Further back, when I was toiling in the declensions and conjugations of Ancient Greek, feminism was having a splendid internal battle. Easily distracted from the hard work of learning my endings, I delighted in the fierce polemics of Mary Beard and Germaine Greer. I even did my dissertation on Medea as a heroine. In the real world – or at least in the broadsheets and culture shows – Camille Paglia and Andrea Dworkin squared up to claim the legacy of the Second Wave feminists. Paglia was all about sex, excitement and bravado, frequently hanging out with drag queens, strippers and Italian macho men. Dworkin was teaming with Catherine MacKinnon and drafting laws against pornography.

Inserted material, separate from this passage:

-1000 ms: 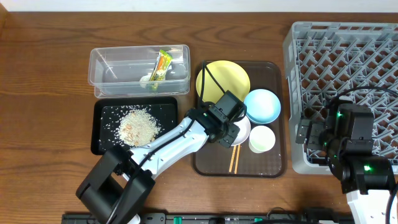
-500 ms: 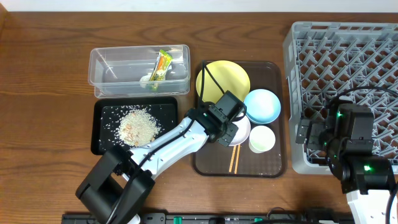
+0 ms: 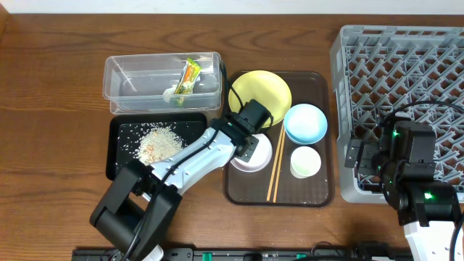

In an article from that period, Kathy Acker suggested that feminism had once been about the women’s right to say yes or no. Those two answers, she worried, had evolved into two separate and competing strands.
It was exciting.
The period between had been complex. Until a few years ago, many former leftists bemoaned the political shifts of the twenty-first century, feeling almost nostalgic for the dualisms of the 1980s, when Thatcher and Apartheid were Bad and the miners and Sandanistas were good. Happily ignoring the arms-dealers and New Labour’s superb corruption of the socialist ideal, they made their compromises with the state. Going into education, arts administration or finally getting that grant for their theatre company removed their teeth. You can spot them today: they are the ones who think that Labour are better than the Conservatives. Well, I admire their faith like I admire fundamentalist Christians. I am sure it is a consolation to them.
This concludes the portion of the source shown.